Inexpensive (almost free) techniques to improve your strength and power.
We often fall prey to the idea that it is necessary that a gadget be expensive for it to help us improve our strength and/or power. If something is expensive, we tend to assume that it must be worth the money.
Unfortunately, many expensive gadgets tend to be little more than lipstick on a pig. They will contribute little or nothing to your performance that could not be obtained at a tiny fraction of the price. You can get the same (or better) results from drastically lower cost solutions.
I say this as a lead in to discussing how you can make some serious progress on building your strength using a device most of you already have in your closet. I refer to the humble broom handle.
Dont own a broom? For the high-tech techniques Ill discuss below you can also substitute: 1) a mop handle; 2) a rake handle; 3) PVC pipe. If you want the gold-plated solution, buy a inch wooden dowel.
The techniques Ill discuss below are the type of things you can regularly incorporate into your training for decades. They will help you build strength throughout your career.
If these tricks are that good then why doesnt everyone use them?
As will be no surprise to most of you, IMHO the vast majority of people training in a gym have only the vaguest idea of what they are doing and how it relates to making any progress. They perform exercises by rote and assume that somehow the results they desire will appear.
Building Strength
If you have any experience trying to build strength, you are aware of the following:
- Maximum strength involves training the brain to activate as many muscle groups as possible.

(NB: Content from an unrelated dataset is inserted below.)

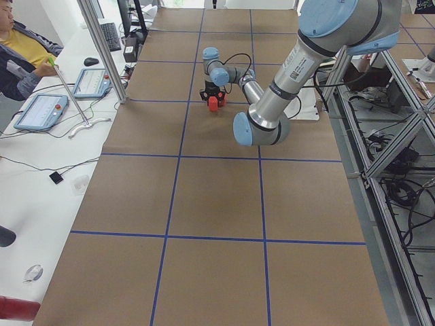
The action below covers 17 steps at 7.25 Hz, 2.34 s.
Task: Form red blocks into L shape at center
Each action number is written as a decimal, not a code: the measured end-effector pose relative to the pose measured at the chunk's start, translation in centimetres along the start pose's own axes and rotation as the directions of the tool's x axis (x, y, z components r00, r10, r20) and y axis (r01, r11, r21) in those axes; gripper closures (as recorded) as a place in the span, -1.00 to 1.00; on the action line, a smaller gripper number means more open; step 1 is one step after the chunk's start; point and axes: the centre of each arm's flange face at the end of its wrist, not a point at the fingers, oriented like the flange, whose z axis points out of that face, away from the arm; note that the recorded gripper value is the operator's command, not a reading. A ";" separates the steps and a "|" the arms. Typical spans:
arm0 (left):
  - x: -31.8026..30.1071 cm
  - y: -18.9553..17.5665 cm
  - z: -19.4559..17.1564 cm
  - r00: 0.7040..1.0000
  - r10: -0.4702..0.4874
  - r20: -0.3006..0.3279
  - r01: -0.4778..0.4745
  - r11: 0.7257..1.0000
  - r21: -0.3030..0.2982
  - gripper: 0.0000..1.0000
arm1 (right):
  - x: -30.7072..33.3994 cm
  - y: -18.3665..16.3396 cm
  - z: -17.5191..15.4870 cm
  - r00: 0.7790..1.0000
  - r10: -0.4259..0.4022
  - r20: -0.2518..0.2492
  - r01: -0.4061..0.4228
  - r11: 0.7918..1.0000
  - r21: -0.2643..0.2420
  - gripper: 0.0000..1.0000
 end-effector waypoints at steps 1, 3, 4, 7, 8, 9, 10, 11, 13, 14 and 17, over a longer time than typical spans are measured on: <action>0.0 0.0 0.0 1.000 -0.001 0.000 0.001 1.000 0.000 0.19 | 0.0 0.0 0.0 1.000 0.000 0.000 0.000 1.000 0.000 -0.98; 0.0 0.0 0.0 1.000 -0.002 -0.001 0.002 1.000 -0.001 -0.36 | 0.0 0.0 0.0 1.000 0.000 0.000 0.000 1.000 0.000 -0.98; 0.0 0.0 0.1 1.000 -0.006 -0.001 0.006 1.000 -0.001 -0.72 | 0.0 0.0 0.0 1.000 0.000 0.001 0.000 1.000 0.000 -0.98; 0.9 -0.3 0.6 0.998 -0.069 -0.008 0.069 0.998 0.006 -0.99 | 0.0 -0.1 0.0 1.000 0.000 0.000 0.000 1.000 0.001 -0.98; 1.2 -0.5 0.7 0.998 -0.070 -0.006 0.070 0.997 0.023 -1.00 | 0.0 -0.1 0.0 1.000 0.000 0.000 0.000 1.000 0.001 -0.98; 1.2 -0.6 0.6 0.998 -0.068 -0.001 0.068 0.997 0.038 -1.00 | 0.0 -0.2 0.0 1.000 0.000 0.000 0.000 1.000 0.001 -0.98; 1.1 -0.6 0.2 0.998 -0.067 0.004 0.067 0.997 0.048 -1.00 | 0.0 -0.2 0.0 1.000 0.000 0.000 0.000 1.000 0.001 -0.98; 0.7 -0.5 -0.5 0.997 -0.070 0.013 0.069 0.996 0.058 -1.00 | -0.1 -0.2 -0.1 1.000 -0.001 0.000 0.001 1.000 0.001 -0.98; -1.2 0.3 -3.1 0.995 -0.086 0.047 0.082 0.993 0.081 -1.00 | -0.1 -0.2 -0.1 1.000 -0.001 0.000 0.001 1.000 0.002 -0.98; -2.5 1.4 -4.3 0.993 -0.100 0.068 0.094 0.992 0.087 -1.00 | -0.1 -0.2 -0.1 1.000 -0.001 0.000 0.001 1.000 0.002 -0.98; -8.7 10.6 -7.3 0.971 -0.218 0.101 0.212 0.975 0.071 -1.00 | 0.0 -0.2 0.1 1.000 0.000 0.000 0.000 1.000 -0.001 -0.98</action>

- Useful strength is expressed during compound movements. (eg. athletic movements).
- Training for strength requires mental focus and precise execution of the movement.
- Building strength requires progressive overload training.
All of us practice versions of progressive overload work. This is most of the work we do in any workout session.
However, we often ignore specifically training the brain to put out maximum force in a coordinated manner. We try to do our heavy reps with the best technique we can, but rarely spend time refining the small details of our lifts.
Over time we become satisfied with lifts that are 90% perfect. We forget that there is still more we could do.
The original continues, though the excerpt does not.